How is that different that what he said in the part you quoted?
I was mostly responding to the earlier portion about the cost increases being "legitimate" but the 15% quote was the relevant example I wanted to talk about. My bad for choosing poorly.
To be clear, I don't think the cost increases are legitimate. I think they're the same sort of profiteering behavior we've seen out of the health care industry for my entire life. This isn't a free market, they get to charge pretty much whatever they want to because the alternative is death or disfigurement.
If you break your arm, a hospital needs to provide you about an hour's worth of care. Xrays, a cast, some pain meds, and instructions on how to take it easy. How much should this hour of care costs? I'll be generous and give the doctor $100/hour, or the equivalent of $200k/year. The receptionist gets 15 minutes to check you in, and the nurse gets 30 minutes to supervise what the doctor does. Plus 30% overhead for the hospital. I could maybe see the total cost of the care they provide reaching $300. Maybe.
Back here in the shitty world we actually live in, you get charged more than that just for the Xray. The total bill for this simple injury is likely to be well over $2,000, but they could just as well say $5,000 or $20,000 for that one hour of care, and people would happily pay it. The hospital will bill the insurance company $20,000, the insurance company will gladly pay it and jack up the premiums at taxpayer expense. This whole system is just a transfer of wealth from taxpayers to health insurance/care companies. It has nothing to do with the value of what they actually do.
The way you've formulated this, it sounds as if you're pinning most of the blame for cost increases on the providers rather than the insurers. Is this an accurate interpretation?
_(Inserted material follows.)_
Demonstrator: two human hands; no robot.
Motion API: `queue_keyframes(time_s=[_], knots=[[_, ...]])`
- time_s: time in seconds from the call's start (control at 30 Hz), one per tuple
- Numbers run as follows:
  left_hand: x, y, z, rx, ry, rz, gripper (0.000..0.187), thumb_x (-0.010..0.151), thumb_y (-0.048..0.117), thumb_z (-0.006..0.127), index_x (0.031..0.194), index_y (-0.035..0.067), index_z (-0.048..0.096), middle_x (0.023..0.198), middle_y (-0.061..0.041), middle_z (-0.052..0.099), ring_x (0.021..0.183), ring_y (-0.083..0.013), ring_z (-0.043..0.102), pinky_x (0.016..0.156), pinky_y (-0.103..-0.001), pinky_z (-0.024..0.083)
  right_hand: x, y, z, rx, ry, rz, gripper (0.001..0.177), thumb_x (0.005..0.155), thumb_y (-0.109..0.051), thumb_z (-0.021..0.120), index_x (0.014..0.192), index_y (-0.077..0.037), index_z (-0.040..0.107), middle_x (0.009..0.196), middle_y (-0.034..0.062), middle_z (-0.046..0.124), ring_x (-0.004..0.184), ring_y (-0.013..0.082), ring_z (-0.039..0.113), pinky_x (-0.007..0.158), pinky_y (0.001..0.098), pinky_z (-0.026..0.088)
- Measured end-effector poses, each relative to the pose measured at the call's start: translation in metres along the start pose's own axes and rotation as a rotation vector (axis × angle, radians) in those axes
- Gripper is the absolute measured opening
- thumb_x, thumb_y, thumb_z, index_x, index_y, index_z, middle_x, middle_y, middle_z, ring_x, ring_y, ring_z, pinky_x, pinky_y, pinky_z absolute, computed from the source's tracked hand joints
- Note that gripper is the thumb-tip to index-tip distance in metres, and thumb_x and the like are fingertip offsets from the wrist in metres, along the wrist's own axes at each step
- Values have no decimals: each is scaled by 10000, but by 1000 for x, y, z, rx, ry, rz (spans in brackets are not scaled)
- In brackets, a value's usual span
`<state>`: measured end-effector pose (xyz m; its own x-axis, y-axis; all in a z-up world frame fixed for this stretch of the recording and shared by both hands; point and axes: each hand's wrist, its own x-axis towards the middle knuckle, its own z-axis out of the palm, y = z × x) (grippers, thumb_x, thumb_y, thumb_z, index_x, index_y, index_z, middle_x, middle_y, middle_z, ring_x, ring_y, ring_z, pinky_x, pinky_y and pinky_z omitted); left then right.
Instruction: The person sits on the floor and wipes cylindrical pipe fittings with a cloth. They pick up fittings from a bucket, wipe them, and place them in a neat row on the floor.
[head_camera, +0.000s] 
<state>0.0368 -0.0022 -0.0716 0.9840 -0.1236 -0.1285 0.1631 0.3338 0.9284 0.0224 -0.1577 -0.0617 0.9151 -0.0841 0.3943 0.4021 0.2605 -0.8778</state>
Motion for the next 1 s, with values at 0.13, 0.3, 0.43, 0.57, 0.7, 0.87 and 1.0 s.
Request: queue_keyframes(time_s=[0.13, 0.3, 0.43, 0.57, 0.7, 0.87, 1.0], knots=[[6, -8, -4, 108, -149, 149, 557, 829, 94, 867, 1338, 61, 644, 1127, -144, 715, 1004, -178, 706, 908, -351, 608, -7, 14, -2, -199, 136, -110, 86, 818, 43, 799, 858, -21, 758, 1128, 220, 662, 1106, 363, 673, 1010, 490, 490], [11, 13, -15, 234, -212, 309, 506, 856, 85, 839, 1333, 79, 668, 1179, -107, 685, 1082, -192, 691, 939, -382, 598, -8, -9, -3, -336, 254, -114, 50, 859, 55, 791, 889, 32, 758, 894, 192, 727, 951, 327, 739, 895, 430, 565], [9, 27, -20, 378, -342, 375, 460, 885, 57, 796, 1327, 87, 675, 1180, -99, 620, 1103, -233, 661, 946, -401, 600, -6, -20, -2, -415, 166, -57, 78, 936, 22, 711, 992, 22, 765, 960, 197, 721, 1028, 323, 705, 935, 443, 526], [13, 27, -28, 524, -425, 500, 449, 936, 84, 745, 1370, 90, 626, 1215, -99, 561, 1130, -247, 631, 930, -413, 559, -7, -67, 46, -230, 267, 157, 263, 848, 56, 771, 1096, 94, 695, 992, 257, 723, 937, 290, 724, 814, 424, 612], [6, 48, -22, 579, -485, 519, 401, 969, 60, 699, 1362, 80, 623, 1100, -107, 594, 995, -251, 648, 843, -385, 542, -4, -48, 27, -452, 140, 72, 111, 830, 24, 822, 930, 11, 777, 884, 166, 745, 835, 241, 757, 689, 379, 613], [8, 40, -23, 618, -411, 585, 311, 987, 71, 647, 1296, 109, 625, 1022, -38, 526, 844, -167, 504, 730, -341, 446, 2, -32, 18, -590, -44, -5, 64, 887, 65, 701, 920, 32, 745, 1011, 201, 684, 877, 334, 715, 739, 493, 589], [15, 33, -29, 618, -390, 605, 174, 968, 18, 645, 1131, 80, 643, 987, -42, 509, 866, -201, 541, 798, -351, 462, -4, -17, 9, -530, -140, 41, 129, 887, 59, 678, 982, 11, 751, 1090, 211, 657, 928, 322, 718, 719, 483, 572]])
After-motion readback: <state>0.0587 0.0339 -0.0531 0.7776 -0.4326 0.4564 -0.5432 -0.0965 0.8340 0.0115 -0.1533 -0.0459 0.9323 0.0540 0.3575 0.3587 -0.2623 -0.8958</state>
I was trying to say that I have no faith these two industries will not collude, to the detriment of consumers. If insurers are capped at taking 15% of their total premiums for themselves, then they need to figure out how to raise premiums while still paying out 85%, and the obvious way to do this is to pay more for care. It's a perverse incentive in which the people who are ostensibly negotiating the rates on your behalf are instead rewarded for screwing you over.
The providers are surely complicit in this scheme. They know they need to charge twice as much for care. They could try to offer twice a much care, like ordering extra tests and requiring overnight stays for minor problems, but why would they incur all of that overhead when they can instead just double all of the prices on their existing menu? Without any oversight of what this care costs, what's to stop them from charging $20k for a broken arm?
We have a couple of big hospitals here in town. They were the only places putting up new buildings in the depths of the recession, because their cashflow situation is incredible. Turns out "non-profit" means you get to spend all of your profits on paying your staff or enlarging your facilities, instead of paying out dividends to your shareholders. It's a twisted racket.
Not that I'm blaming the ACA, btw. The old system of employer-sponsored health care was just as bad, if not worse.
Health care will never be a free market. It cannot operate efficiently under the rules of the free market. It needs to be regulated and controlled if we want it to care for everyone equally.